My theory of what's going on

In the Touchpoints code

Touchpoints is a Rack app and the Rack code deliberately deletes the Content-Type header for 304 responses.

In the cloud.gov code

Touchpoints is deployed on cloud.gov. I don't know much about the internals of cloud.gov but I'm guessing that the proxy defined in this repo is sitting in front of the Touchpoints app and is adding a default content-type header to our 304 response.

In Chrome

Chrome recently introduced a new security feature https://chromestatus.com/feature/5166834424217600. On the feature page, it is listed as "In development" but I'm pretty sure it has actually been deployed and fully rolled out. The new feature is not very well documented IMO but the spec has this line - "If nosniff is true and mimeType's essence is 'text/plain', then return false" - which I think explains where the net::ERR_BLOCKED_BY_ORB error is coming from.

Acceptance Criteria

• cloud.gov-hosted applications should be able to return 304 responses without content-type headers and still work in Chrome.
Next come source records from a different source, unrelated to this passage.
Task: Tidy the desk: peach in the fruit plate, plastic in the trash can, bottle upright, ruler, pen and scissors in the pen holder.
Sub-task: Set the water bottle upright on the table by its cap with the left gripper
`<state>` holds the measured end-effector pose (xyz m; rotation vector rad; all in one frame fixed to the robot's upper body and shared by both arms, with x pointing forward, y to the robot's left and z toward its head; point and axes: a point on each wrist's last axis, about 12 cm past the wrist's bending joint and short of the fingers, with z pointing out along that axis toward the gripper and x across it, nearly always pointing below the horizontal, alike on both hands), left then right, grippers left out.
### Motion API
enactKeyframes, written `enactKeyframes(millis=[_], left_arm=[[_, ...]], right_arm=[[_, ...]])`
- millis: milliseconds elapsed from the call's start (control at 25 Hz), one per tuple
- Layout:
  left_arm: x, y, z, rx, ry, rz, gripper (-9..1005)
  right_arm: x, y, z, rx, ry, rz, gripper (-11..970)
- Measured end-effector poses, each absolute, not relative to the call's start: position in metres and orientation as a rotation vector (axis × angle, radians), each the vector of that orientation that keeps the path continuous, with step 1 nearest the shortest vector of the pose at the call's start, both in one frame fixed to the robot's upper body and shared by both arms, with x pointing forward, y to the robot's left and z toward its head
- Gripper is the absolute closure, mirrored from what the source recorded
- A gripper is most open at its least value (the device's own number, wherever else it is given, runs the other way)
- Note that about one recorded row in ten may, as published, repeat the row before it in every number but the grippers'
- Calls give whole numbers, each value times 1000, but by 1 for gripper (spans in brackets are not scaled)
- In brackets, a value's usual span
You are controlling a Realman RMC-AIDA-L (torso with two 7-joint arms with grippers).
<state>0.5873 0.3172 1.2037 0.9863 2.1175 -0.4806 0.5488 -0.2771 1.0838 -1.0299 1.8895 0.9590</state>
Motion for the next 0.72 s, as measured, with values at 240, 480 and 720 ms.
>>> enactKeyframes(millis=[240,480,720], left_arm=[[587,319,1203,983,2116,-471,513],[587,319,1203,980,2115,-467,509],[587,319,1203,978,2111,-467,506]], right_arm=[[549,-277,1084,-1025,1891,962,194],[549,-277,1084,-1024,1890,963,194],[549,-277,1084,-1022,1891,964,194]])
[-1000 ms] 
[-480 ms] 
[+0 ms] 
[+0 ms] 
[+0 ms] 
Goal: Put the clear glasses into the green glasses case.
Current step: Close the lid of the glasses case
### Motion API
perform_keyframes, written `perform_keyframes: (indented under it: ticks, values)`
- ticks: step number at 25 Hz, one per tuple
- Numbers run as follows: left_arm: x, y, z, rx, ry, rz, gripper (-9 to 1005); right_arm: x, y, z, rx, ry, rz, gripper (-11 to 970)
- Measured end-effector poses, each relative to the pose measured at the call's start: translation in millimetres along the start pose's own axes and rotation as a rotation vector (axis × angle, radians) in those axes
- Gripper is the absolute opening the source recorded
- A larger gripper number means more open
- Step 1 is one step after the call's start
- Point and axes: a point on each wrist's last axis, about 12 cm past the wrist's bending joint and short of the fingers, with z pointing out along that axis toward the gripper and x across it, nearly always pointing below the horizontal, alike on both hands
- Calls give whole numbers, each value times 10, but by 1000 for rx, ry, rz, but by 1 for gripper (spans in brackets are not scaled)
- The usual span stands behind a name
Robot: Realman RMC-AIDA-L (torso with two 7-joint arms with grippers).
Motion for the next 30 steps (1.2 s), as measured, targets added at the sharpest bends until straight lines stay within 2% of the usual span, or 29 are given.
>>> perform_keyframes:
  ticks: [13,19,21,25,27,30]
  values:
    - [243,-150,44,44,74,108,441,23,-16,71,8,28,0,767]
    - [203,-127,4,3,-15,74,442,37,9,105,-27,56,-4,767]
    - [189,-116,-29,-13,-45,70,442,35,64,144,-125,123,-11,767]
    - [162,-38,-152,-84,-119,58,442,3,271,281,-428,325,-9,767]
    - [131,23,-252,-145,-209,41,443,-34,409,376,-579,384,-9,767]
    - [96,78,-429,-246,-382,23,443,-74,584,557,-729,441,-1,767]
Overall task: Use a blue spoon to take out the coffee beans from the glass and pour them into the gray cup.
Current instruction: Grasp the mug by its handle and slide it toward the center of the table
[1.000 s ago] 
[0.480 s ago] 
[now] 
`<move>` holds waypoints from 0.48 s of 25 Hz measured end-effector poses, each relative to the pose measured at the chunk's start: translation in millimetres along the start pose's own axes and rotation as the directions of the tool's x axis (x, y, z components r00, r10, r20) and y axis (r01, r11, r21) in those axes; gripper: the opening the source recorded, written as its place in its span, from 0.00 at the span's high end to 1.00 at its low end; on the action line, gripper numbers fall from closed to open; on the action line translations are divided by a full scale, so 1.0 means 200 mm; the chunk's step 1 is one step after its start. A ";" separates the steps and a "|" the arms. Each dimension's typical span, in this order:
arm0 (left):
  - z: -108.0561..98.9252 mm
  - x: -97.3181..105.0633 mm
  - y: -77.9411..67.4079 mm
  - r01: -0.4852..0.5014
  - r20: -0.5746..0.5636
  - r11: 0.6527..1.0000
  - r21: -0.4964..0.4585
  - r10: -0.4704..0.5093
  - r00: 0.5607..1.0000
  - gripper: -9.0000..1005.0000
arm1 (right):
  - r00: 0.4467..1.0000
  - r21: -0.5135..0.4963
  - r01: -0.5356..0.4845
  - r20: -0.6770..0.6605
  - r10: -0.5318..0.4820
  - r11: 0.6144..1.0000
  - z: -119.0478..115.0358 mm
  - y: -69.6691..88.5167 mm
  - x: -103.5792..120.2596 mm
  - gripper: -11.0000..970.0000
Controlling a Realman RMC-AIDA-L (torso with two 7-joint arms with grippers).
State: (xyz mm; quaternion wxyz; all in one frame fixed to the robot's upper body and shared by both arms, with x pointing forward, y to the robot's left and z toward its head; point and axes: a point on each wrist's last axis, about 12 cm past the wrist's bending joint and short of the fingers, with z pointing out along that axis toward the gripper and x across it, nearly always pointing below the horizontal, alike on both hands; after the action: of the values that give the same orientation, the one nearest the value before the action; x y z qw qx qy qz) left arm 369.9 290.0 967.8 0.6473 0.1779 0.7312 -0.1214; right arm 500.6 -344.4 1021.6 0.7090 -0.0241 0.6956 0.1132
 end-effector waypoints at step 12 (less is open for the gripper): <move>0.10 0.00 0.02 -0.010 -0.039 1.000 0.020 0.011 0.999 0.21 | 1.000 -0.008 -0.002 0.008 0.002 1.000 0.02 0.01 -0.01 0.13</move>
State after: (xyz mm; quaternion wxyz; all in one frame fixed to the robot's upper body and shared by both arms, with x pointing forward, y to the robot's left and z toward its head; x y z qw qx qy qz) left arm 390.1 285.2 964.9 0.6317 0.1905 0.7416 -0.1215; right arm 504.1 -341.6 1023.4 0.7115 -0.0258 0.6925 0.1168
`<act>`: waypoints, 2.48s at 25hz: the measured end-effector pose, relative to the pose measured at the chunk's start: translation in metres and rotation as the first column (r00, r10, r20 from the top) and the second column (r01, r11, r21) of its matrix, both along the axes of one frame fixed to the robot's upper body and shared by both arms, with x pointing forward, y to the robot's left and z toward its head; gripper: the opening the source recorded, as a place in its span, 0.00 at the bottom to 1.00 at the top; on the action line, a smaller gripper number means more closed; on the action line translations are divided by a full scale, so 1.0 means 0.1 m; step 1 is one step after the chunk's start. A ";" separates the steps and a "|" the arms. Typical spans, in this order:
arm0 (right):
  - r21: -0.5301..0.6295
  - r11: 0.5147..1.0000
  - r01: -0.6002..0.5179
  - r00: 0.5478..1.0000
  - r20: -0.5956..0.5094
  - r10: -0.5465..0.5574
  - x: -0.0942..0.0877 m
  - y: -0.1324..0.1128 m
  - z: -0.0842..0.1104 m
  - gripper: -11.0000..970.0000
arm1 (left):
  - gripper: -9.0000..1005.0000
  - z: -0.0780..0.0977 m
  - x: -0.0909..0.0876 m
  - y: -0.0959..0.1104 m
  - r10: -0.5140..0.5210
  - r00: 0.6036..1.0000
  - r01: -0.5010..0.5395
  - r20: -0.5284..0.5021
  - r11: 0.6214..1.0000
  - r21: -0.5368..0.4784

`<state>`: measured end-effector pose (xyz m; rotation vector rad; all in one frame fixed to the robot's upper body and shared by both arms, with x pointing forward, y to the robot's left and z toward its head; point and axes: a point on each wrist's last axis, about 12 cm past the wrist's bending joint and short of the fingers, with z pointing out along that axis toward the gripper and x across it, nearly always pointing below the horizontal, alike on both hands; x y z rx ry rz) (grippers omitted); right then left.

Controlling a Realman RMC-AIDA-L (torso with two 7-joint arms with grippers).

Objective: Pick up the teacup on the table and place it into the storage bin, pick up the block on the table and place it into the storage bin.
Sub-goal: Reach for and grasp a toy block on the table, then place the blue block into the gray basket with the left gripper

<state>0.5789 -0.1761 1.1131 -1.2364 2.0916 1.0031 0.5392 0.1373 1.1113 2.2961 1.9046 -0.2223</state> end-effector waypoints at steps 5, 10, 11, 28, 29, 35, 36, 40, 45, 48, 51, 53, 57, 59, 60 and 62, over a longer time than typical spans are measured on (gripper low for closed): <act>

I may be biased but I think Touchpoints's behavior is above board here. The HTTP spec recommends limiting headers returned for 304 responses.

I defer to the cloud.gov team as to whether or not this is a Chrome bug vs. something that could be fixed in cloud.gov.

[sanason]

Brian asked me a reasonable question:

Have you noticed this behavior elsewhere or is it observed specifically with Touchpoints?

No, I haven't. It requires a pretty specific set of circumstances to reproduce and I don’t know enough about what is deployed on cloud.gov to have an idea of where these circumstances might be replicated. I would need to find:

1. A page that makes a cross-origin request to a resource hosted on cloud.gov, where
2. (Probably) the request is for dynamic content (since it returns HTTP status 304 rather than being fulfilled immediately from the cache), and
3. The request is not a script-initiated request (because Chrome hasn’t implemented ORB for these requests yet, though they say that they plan to, see Intent to Ship).

[sanason]

My proposal is that this proxy not add default Content-Type headers to empty-body responses, or (more limited) not add them to responses with status codes that don't permit bodies (204, 304), or (even more limited and all we really need on Touchpoints) just not add them to 304 responses.

[markdboyd]

After deploying #86 to production, I cannot reproduce the original behavior. @sanason has confirmed separately that the fix is working. This ticket can be closed.